An authentication bypass in NSDP on the Netgear ProSafe GS105Ev2 gigabit switch is possible due to a password reset vulnerability.
NSDP is the proprietary Netgear Switch Discovery Protocol which manages and configures switches. The configuration is supposed to be password protected but a security researcher claims to have discovered that the authentication process can be bypassed if an attacker has access to the broadcast domain.
Benedikt Westermann, posting on Full Disclosure, gave it a CVSS score of 8.3 because of the authentication bypass. He said the vulnerability would enable an attacker to modify the configuration or flash another firmware to the switch.
NSDP is a stateless protocol. It is possible by sending a specially constructed packet to port 63322 at the IP of the switch to change the password to “test”.

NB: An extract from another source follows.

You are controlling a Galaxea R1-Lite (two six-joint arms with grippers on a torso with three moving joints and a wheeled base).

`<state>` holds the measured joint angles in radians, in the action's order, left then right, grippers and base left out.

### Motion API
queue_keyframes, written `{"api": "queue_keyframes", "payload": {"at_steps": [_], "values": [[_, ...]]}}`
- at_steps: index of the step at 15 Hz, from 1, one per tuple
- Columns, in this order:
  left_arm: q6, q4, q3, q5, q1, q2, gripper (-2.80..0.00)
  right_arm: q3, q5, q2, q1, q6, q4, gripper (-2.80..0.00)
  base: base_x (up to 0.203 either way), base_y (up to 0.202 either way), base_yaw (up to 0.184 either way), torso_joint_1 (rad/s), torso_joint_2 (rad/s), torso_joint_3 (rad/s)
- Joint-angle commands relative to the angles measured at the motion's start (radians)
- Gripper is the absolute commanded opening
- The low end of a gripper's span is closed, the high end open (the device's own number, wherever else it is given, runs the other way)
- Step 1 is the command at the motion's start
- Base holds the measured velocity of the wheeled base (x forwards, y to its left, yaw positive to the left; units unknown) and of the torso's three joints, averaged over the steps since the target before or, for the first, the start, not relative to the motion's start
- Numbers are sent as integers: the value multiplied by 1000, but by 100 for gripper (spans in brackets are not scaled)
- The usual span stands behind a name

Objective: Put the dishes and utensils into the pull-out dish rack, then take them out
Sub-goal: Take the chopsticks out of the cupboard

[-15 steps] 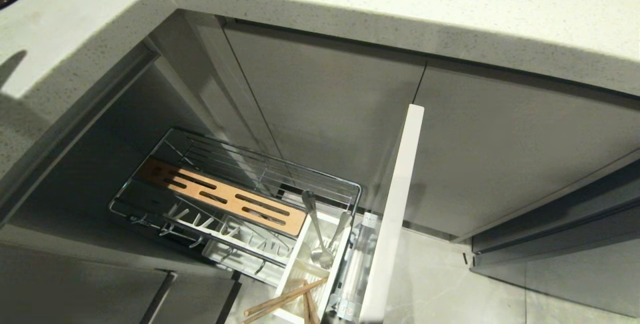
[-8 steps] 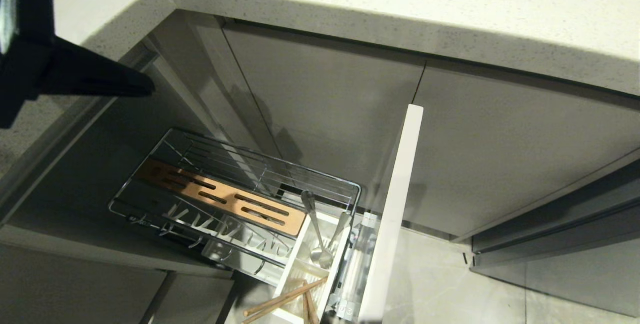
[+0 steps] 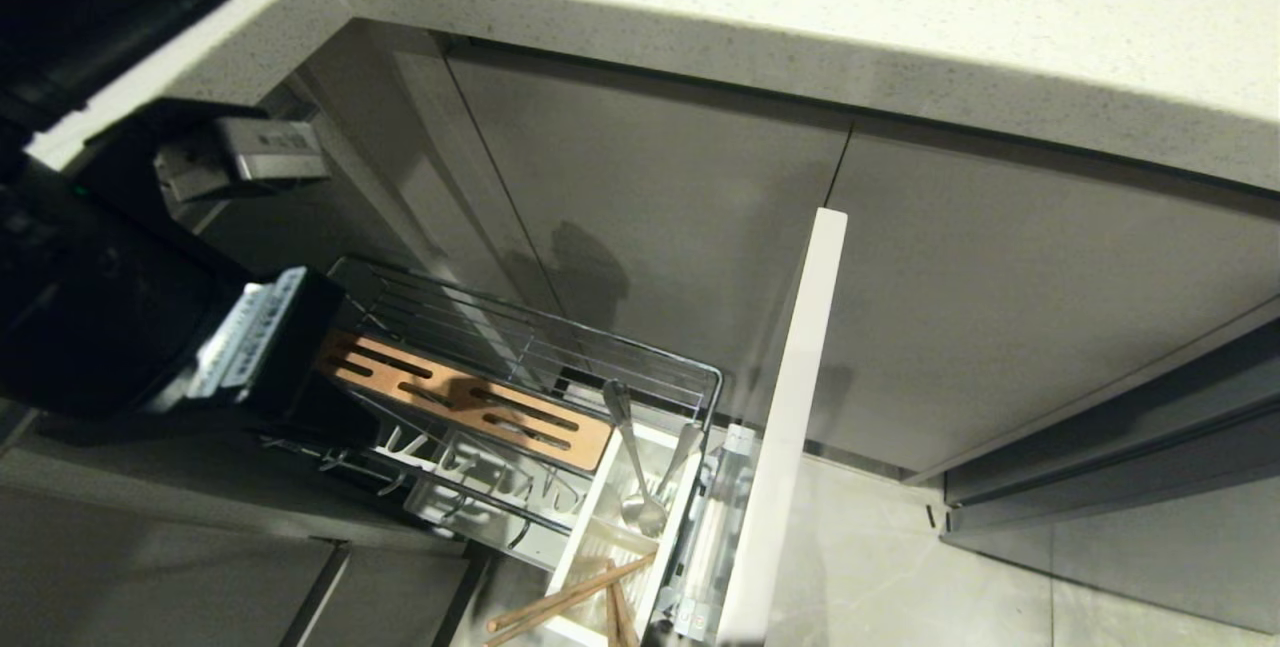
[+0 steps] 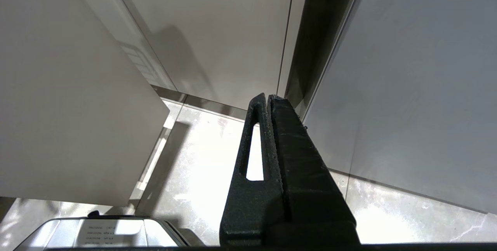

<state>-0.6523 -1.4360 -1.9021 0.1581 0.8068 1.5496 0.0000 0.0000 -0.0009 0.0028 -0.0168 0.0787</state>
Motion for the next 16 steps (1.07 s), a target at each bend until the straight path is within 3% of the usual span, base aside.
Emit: {"api": "queue_keyframes", "payload": {"at_steps": [1,5,8,16], "values": [[-12,-43,23,-21,2,81,0,26,0,1,0,0,1,-280,0,0,0,0,0,0],[-13,-48,26,-121,3,138,0,26,0,1,0,0,1,-280,0,0,0,0,0,0],[-18,-49,97,-255,1,183,0,26,0,1,0,0,1,-280,0,0,0,0,0,0],[-1,-47,233,-299,-28,337,0,26,0,1,0,0,1,-280,0,0,0,0,0,0]]}}
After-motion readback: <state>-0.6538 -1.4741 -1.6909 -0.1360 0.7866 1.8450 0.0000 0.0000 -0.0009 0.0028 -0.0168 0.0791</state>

The password portion of the packet has to be encrypted by XORing the password with the string “NtgrSmartSwitchRock” – if the password is longer than the secret, the secret is used again, Westermann said.
Following acknowledgement of a successful password reset, the attacker can access the configuration via /login.cgi or /loginhidden.cgi.
Westermann warned that the so-called encryption scheme for the password is broken: “The encryption string can easily be recovered by a simple XOR operation on a known password (NtgrSmartSwitchRock). Moreover, the Netgear Configuration Utility broadcasts the password to the network. Thus an attacker within the broadcast domain can eavesdrop and decode the password.”
He also said that the web interface appears to be vulnerable to XSS, CSRF and insufficient protection of the password.Westermann said he notified Netgear in August 2015. Netgear confirmed the findings and a few weeks later informed him that there were no plans to fix the issues.